> **Work order**
Print, exactly as they appear in the listing below, the lines from the line with "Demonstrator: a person" to the line with "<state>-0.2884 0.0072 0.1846", with both end lines kept.

> **Record set**
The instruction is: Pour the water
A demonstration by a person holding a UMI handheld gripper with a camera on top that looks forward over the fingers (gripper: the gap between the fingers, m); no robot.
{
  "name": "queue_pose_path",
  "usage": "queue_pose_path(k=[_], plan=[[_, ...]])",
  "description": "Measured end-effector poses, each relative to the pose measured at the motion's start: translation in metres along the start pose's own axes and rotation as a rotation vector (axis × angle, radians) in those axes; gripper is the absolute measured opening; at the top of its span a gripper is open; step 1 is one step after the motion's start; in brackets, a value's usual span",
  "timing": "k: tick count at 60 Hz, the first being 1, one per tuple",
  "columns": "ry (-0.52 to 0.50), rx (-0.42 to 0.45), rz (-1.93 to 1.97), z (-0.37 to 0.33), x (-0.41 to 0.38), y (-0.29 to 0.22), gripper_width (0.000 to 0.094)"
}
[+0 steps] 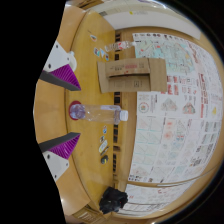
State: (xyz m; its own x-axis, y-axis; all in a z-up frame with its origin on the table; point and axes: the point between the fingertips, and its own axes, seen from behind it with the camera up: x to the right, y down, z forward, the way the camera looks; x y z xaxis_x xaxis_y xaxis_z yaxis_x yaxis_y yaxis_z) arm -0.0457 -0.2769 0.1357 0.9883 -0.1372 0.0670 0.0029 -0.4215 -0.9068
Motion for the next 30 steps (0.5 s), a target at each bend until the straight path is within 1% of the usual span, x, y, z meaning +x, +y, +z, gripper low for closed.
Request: queue_pose_path(k=[13,20,30], plan=[[0.012,-0.023,-0.043,-0.131,-0.015,0.023,0.0847],[-0.006,-0.029,-0.053,-0.197,-0.024,0.035,0.0846],[-0.007,-0.014,-0.049,-0.259,-0.022,0.044,0.0846]])
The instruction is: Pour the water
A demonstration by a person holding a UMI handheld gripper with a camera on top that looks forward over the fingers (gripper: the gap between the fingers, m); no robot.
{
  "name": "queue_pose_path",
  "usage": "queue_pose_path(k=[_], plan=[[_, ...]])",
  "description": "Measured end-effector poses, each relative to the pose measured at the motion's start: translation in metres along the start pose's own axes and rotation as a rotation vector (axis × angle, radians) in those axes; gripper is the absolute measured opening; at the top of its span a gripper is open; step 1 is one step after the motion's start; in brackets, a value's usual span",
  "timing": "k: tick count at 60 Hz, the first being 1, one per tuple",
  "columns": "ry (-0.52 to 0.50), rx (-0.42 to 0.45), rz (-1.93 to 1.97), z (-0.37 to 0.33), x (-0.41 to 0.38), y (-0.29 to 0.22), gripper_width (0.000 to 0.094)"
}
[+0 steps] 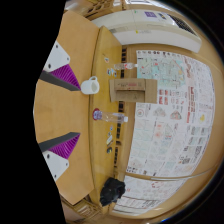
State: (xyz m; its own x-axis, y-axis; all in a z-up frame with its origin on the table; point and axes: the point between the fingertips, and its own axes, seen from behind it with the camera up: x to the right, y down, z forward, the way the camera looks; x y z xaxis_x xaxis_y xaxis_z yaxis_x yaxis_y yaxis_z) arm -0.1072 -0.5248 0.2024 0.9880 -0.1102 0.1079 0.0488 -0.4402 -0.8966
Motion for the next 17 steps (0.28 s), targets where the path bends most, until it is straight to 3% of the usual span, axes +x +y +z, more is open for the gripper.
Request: queue_pose_path(k=[17], plan=[[0.004,-0.016,0.001,-0.042,0.006,0.015,0.0848]])
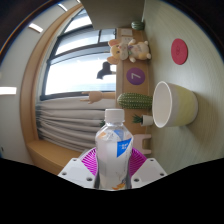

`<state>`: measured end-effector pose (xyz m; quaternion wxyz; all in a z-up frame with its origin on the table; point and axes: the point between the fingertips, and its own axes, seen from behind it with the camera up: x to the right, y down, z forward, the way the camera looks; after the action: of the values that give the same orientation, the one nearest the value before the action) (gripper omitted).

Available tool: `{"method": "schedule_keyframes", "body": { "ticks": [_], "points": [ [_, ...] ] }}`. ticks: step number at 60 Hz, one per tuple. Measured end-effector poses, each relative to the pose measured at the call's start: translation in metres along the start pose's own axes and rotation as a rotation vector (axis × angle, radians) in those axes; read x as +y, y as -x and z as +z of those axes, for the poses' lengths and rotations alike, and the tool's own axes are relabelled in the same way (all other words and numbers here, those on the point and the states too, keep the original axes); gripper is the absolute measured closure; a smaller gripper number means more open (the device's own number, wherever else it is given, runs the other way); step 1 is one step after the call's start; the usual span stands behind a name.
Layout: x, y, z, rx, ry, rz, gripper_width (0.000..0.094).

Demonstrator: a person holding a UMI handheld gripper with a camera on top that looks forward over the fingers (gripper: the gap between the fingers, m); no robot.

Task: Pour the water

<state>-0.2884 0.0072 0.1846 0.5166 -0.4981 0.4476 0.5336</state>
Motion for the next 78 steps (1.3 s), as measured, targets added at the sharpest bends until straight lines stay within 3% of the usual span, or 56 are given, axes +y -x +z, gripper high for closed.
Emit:
{"method": "schedule_keyframes", "body": {
  "ticks": [17, 28, 41, 47, 63, 78],
  "points": [
    [-0.034, -0.005, 0.018, -0.014, -0.105, 0.537, 0.0576],
    [-0.062, -0.008, 0.019, -0.084, -0.202, 0.788, 0.0576],
    [-0.055, -0.015, 0.021, -0.053, -0.173, 0.795, 0.0576],
    [-0.045, -0.002, 0.025, -0.04, -0.13, 0.62, 0.0576],
    [-0.028, 0.076, 0.032, -0.052, 0.031, -0.39, 0.055],
    [-0.078, 0.114, 0.031, 0.025, 0.004, -1.133, 0.0539]
  ]
}}
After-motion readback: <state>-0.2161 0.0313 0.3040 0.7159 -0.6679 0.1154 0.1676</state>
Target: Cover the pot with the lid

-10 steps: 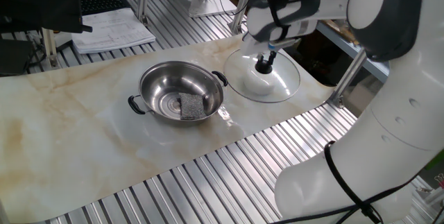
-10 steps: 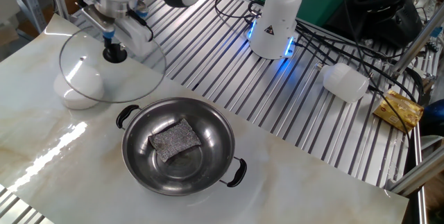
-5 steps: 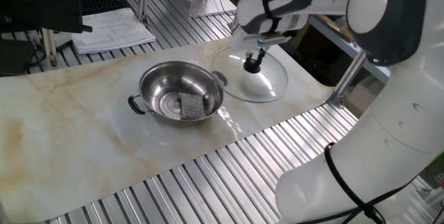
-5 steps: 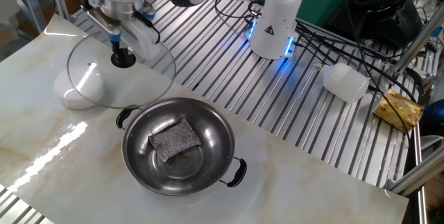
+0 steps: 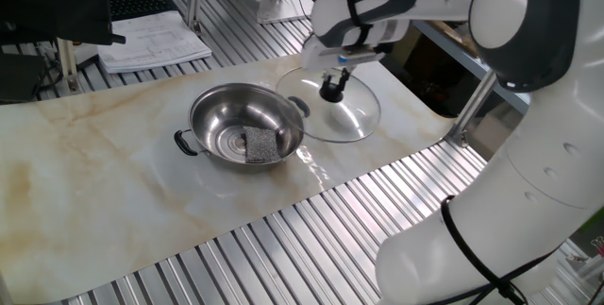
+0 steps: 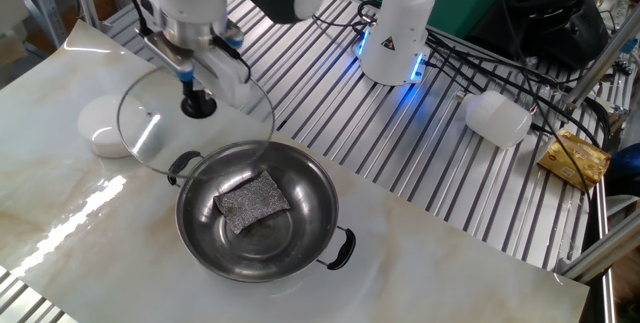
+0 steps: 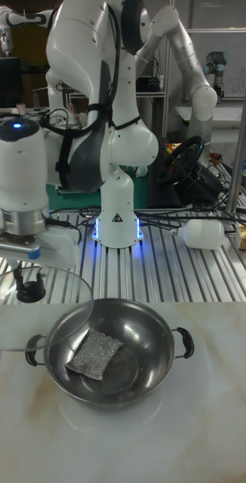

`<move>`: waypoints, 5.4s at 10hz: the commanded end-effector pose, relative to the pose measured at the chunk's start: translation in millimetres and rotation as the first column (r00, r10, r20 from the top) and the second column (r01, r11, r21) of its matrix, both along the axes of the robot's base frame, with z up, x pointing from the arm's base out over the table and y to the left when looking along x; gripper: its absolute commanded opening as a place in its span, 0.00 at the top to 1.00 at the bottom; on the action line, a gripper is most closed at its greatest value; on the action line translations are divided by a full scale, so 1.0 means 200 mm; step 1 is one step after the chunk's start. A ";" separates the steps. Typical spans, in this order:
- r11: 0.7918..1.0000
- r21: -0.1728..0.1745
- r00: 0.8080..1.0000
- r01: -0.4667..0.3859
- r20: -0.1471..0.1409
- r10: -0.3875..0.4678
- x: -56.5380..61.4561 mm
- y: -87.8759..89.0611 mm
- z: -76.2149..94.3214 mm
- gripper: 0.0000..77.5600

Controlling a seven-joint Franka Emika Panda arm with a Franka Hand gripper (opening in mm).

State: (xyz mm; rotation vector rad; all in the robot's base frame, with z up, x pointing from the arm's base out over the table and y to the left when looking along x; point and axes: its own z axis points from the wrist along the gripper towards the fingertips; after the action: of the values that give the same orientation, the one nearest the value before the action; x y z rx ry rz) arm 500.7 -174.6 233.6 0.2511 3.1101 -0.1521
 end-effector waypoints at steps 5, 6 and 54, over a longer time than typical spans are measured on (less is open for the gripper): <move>0.999 0.041 1.000 0.029 -0.011 -0.028 0.09 0.20 -0.03 0.99; 0.999 0.040 0.999 0.034 -0.020 -0.033 0.10 0.22 -0.04 0.99; 0.997 0.022 0.995 0.079 -0.060 -0.078 0.31 0.82 -0.22 0.99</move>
State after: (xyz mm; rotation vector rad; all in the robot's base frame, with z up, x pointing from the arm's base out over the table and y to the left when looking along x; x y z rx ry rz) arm 561.9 -10.6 187.0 0.3768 3.1686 -0.1219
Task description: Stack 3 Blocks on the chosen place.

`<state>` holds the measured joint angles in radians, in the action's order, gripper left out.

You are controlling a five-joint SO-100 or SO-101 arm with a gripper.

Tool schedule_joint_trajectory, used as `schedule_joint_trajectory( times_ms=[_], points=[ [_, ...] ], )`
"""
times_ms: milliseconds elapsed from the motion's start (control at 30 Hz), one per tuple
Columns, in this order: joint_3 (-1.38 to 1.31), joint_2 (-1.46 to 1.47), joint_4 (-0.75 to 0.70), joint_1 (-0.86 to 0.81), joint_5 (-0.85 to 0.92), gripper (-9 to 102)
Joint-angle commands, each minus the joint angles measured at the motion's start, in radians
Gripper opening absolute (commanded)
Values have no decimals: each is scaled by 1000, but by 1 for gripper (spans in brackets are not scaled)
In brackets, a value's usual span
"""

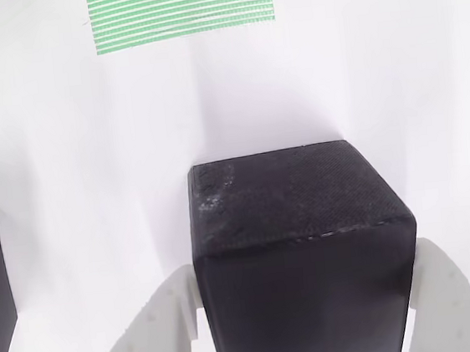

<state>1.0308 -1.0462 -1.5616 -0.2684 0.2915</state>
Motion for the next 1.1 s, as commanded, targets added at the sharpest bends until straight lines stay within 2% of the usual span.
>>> schedule_joint_trajectory(
  times_ms=[0,467,767,1067],
  points=[
    [2,-55,-11,5,6,26],
    [101,-169,-11,29,8,25],
    [328,-407,-12,161,-28,25],
    [413,-440,-12,261,-153,25]
  ],
)
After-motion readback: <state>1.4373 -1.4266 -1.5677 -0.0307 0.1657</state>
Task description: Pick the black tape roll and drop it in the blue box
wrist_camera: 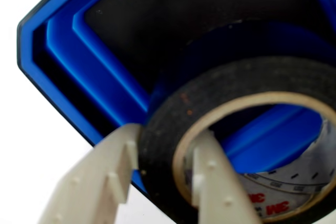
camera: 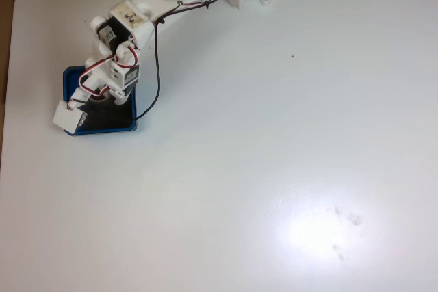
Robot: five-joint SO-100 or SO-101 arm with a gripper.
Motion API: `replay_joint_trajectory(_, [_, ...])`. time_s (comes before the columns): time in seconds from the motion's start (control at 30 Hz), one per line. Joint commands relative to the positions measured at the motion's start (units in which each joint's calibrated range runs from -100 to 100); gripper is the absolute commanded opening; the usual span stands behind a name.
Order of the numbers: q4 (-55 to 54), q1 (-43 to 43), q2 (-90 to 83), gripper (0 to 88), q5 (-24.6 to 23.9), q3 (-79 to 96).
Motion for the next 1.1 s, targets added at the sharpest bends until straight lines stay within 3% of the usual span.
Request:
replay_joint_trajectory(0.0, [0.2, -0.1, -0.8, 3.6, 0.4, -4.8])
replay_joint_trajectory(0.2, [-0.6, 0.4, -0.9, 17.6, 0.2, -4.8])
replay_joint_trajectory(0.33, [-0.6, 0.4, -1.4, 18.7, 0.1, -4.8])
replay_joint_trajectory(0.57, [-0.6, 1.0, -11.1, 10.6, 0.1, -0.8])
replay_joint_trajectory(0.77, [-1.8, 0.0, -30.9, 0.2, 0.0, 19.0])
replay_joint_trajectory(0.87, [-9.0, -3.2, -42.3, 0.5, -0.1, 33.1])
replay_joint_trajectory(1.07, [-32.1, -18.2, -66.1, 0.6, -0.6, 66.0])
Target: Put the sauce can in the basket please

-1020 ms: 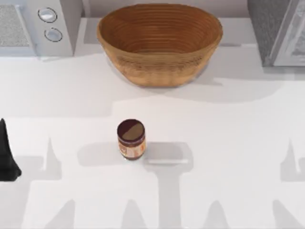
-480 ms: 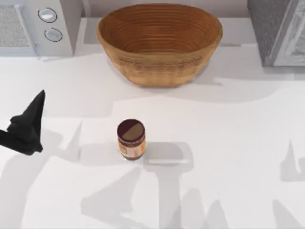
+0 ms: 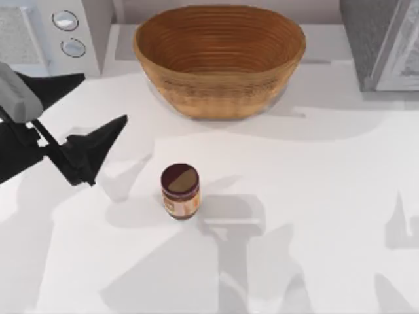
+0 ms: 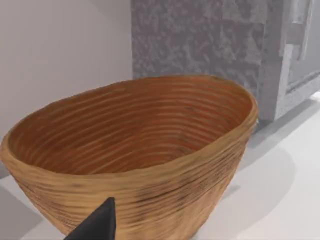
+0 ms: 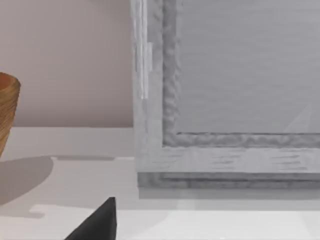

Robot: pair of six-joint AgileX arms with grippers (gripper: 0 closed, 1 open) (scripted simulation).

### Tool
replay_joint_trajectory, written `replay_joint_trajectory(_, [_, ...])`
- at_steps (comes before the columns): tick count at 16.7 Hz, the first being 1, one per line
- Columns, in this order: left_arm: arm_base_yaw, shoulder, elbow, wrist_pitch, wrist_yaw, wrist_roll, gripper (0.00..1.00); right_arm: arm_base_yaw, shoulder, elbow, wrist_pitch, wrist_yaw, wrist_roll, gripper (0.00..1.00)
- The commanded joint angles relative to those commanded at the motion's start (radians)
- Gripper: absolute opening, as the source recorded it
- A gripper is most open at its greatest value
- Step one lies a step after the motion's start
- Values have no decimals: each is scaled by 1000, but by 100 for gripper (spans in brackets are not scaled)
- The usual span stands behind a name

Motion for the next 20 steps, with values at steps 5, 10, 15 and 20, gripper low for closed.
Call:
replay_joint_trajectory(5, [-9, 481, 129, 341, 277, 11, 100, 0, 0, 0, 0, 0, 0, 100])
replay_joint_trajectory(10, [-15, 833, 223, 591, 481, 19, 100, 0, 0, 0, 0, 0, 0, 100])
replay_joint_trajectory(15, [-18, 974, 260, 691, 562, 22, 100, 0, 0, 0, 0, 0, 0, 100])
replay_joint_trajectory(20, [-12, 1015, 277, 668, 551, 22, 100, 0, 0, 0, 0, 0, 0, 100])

> **Answer section**
Demonstrator: a person holding a UMI handheld gripper with a camera on top that looks forward over the fingers (gripper: the gap between the fingers, m); no robot.

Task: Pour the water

<state>-0.2884 0.0072 0.1846 0.5166 -0.4981 0.4476 0.5336</state>

There is no more to the output.